Start of Block
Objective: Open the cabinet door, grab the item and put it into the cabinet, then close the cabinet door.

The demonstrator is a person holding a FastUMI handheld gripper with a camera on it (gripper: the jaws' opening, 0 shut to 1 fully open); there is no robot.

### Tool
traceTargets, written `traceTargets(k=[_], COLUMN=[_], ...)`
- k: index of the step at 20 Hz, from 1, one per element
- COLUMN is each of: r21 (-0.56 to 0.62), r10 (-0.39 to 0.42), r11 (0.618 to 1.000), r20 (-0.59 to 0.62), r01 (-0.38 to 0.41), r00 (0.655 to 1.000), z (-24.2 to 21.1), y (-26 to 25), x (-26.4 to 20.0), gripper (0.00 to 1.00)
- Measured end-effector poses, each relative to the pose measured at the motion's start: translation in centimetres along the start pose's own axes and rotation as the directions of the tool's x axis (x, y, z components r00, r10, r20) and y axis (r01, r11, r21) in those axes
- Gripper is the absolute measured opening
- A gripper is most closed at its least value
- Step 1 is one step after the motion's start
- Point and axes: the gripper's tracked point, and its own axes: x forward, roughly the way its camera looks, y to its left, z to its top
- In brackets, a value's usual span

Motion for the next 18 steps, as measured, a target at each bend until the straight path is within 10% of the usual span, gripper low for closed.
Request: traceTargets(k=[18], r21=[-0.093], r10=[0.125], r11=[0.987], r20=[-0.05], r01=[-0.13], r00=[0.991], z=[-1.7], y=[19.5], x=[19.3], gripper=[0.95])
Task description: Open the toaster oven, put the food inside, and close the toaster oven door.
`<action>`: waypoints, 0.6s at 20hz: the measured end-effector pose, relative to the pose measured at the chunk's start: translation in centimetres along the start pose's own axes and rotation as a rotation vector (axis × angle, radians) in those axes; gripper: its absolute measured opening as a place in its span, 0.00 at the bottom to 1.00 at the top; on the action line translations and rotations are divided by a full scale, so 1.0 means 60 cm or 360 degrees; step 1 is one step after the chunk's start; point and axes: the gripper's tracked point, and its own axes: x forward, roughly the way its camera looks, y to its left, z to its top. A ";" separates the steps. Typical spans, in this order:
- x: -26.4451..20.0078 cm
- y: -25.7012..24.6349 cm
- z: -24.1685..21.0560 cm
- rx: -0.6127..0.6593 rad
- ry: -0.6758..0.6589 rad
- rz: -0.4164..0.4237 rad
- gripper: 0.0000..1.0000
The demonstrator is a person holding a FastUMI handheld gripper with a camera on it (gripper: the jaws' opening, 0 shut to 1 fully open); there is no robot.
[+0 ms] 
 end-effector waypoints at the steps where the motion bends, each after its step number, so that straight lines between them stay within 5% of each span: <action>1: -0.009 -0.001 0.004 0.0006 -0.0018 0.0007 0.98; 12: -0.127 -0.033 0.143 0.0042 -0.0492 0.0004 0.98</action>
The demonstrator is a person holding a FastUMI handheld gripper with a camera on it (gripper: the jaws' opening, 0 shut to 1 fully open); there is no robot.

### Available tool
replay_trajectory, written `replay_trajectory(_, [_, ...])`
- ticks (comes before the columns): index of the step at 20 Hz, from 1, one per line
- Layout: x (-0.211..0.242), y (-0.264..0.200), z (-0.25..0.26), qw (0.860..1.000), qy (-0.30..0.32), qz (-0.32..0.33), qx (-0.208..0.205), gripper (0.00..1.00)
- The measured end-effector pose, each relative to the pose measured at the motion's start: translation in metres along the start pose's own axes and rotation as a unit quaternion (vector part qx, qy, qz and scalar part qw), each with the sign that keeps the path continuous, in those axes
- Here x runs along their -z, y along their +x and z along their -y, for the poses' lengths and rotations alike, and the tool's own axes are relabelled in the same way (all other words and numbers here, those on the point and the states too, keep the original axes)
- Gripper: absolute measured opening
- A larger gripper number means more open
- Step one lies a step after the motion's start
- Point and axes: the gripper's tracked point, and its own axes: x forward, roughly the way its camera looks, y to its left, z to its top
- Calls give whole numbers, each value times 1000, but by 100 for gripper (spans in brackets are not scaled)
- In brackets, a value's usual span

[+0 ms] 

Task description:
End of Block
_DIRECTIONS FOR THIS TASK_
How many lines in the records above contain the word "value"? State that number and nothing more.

_SOLUTION FOR THIS PROBLEM_
4